Wednesday morning, Cupertino was catapulted into the headlines. The Lehigh Cement Factory shooting jolted citizens out of their shells of security. Everyone had one question on their minds.What happened to our utopia?

We have always joked around about the “Cupertino Bubble,” how this force field of sorts keeps all harm away from the borders of our little city. But when tragedy strikes and the bubble pops, the only thing on our minds is how safe Cupertino isn’t.

A family, which chose to remain unidentified, of one of the wounded workers of Lehigh Cement factory speaks to reporters on the intersection of Foothill Blvd. and Stevens Creek Blvd. at approximately 8 a.m. In difficult times like this, it is especially important that members of the community are there for one another. Photo by Kevin Tsukii.

But that’s not true—Cupertino is making a valiant effort to keep us all safe.
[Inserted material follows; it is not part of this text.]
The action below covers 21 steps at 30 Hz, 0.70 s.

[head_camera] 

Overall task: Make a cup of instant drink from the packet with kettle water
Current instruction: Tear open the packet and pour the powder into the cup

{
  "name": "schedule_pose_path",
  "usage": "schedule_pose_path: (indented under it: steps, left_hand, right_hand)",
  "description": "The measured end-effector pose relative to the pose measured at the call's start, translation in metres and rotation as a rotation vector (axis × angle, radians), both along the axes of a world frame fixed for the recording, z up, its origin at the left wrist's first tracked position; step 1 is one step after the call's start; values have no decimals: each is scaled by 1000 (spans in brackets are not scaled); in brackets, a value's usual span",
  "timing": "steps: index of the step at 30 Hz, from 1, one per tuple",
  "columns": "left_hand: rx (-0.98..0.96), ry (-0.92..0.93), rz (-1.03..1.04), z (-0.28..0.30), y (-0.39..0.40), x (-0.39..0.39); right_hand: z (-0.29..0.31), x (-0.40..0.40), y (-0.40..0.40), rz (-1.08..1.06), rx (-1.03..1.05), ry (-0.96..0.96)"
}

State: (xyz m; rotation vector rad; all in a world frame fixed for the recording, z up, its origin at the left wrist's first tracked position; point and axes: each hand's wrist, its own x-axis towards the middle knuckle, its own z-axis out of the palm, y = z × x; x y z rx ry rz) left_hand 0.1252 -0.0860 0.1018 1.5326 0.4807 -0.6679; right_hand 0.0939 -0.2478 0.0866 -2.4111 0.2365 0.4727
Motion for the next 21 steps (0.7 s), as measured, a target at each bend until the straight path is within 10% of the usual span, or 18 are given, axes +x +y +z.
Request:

Many things will probably be compromised by this incident: our image as the “Cupertino Bubble,” our curfews, and possibly even property values. One thing that will not be compromised, however, is our safety. Our safety cannot be defined by the safety we feel — that is far too subjective and difficult to ascertain. Our safety cannot be measured by our crime rate, because different cities follow different courses of action in dealing with crime that also factor into our working definition of safety.

Safety is when, even under great duress, the city, the police force and all those affected keep a strong front. Safety is the rallying of the community to protect its citizens and to solve the problem.

Cupertino did exactly that.

We are blessed to have such a tightly knit community, both outside of and at MVHS. Throughout the day, people let their friends and family know to stay home, and have been sources of continual support both for victims of the crime and all those shocked by this sudden disturbance to the routine of our lives. It’s not the circumstances in which we wanted to be bonded, but  if we can go forth with this newfound unity and trust in each other, we will all be safe.

By 7:37 a.m., many students had received three different calls from the FUHSD District Office telling them not to go to school. When they logged in to Gmail, most statuses, in effect, read: “No school today” or “Cupertino, be safe.” Even with a gunman causing havoc, the Cupertino community is there to keep us safe.

As long as we have each other’s backs, it is one person against all of us. And all of us, together, are a force to be reckoned with.

Stay together, Cupertino. Stay strong, and stay safe.